### WHAT NEEDS TO BE DONE
Could you restate the data below word for word, without its pictures?

RECORDED DATA section start

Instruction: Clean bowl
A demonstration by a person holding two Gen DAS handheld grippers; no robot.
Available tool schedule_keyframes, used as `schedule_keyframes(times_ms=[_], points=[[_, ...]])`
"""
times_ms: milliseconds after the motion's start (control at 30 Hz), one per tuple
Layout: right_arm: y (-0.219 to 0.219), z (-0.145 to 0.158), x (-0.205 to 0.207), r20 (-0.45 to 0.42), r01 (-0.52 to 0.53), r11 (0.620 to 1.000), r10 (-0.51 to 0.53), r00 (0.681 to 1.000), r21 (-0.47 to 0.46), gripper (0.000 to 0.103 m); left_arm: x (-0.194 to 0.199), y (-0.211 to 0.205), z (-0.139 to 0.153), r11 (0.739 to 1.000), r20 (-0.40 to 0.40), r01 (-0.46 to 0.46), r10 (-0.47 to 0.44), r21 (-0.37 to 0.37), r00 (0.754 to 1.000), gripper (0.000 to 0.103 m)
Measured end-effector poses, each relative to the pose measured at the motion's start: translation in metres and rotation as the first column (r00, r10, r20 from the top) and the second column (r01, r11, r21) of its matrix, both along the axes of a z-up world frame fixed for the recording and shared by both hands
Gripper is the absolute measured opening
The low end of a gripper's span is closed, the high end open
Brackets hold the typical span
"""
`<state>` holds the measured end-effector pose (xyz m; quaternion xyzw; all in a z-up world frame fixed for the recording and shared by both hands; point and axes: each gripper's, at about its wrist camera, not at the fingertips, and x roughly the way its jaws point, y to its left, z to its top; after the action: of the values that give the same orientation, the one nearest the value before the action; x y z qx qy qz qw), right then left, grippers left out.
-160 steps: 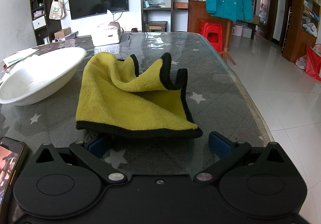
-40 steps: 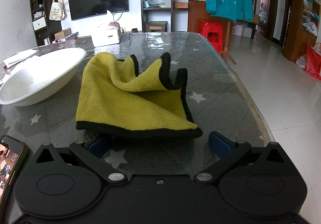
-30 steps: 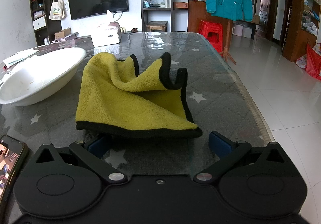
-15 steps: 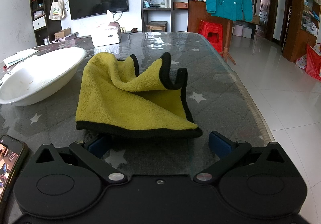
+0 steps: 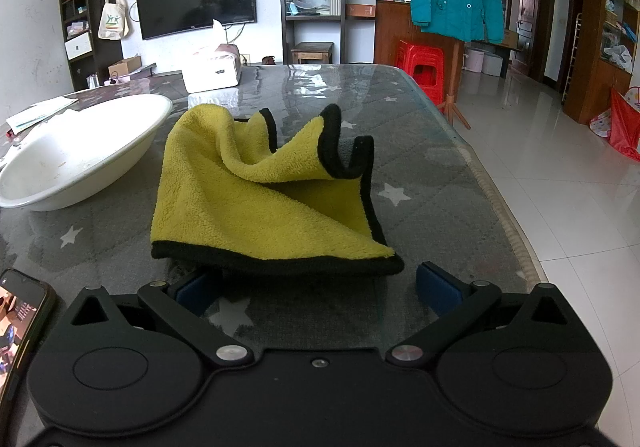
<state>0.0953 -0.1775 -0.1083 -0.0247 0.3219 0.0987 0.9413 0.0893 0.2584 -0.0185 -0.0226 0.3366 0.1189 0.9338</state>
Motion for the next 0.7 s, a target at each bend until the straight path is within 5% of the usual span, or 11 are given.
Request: schedule_keyframes(times_ms=[700], points=[[0.000,0.000,0.000,0.000,0.000,1.000,0.000,1.000,-0.001,0.103,-0.015,-0.015,0.002,0.999,0.016,-0.031,0.032,-0.033,0.999,0.103]])
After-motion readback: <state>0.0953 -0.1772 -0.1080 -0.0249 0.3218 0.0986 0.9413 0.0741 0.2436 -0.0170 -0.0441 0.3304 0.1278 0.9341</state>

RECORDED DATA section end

### OUTPUT OF THE TASK
Instruction: Clean bowl
A demonstration by a person holding two Gen DAS handheld grippers; no robot.
Available tool schedule_keyframes, used as `schedule_keyframes(times_ms=[_], points=[[_, ...]])`
"""
times_ms: milliseconds after the motion's start (control at 30 Hz), one per tuple
Layout: right_arm: y (-0.219 to 0.219), z (-0.145 to 0.158), x (-0.205 to 0.207), r20 (-0.45 to 0.42), r01 (-0.52 to 0.53), r11 (0.620 to 1.000), r10 (-0.51 to 0.53), r00 (0.681 to 1.000), r21 (-0.47 to 0.46), gripper (0.000 to 0.103 m); left_arm: x (-0.194 to 0.199), y (-0.211 to 0.205), z (-0.139 to 0.153), r11 (0.739 to 1.000), r20 (-0.40 to 0.40), r01 (-0.46 to 0.46), r10 (-0.47 to 0.44), r21 (-0.37 to 0.37), r00 (0.754 to 1.000), gripper (0.000 to 0.103 m)
Measured end-effector poses, each relative to the pose measured at the motion's start: translation in metres and rotation as the first column (r00, r10, r20 from the top) and the second column (r01, r11, r21) of its matrix, both along the axes of a z-up world frame fixed for the recording and shared by both hands
Gripper is the absolute measured opening
The low end of a gripper's span is closed, the high end open
Brackets hold the typical span
"""
`<state>` holds the measured end-effector pose (xyz m; quaternion xyzw; all in a z-up world frame fixed for the recording and shared by both hands; point and axes: each gripper's, at about its wrist camera, not at the fingertips, and x roughly the way its jaws point, y to its left, z to its top; after the action: of the values that give the same orientation, the one nearest the value before the action; x y z qx qy qz qw), right then left, grippers left out.
-160 steps: 
-40 steps: 
-30 steps: 
-15 steps: 
+0 steps: 
<state>0.0953 -0.1775 -0.1083 -0.0247 0.3219 0.0987 0.9413 0.0893 0.2584 -0.0185 -0.0226 0.3366 0.1189 0.9338</state>
Motion for the next 0.7 s, a target at each bend until the straight path is within 5% of the usual span, or 11 are given.
Request: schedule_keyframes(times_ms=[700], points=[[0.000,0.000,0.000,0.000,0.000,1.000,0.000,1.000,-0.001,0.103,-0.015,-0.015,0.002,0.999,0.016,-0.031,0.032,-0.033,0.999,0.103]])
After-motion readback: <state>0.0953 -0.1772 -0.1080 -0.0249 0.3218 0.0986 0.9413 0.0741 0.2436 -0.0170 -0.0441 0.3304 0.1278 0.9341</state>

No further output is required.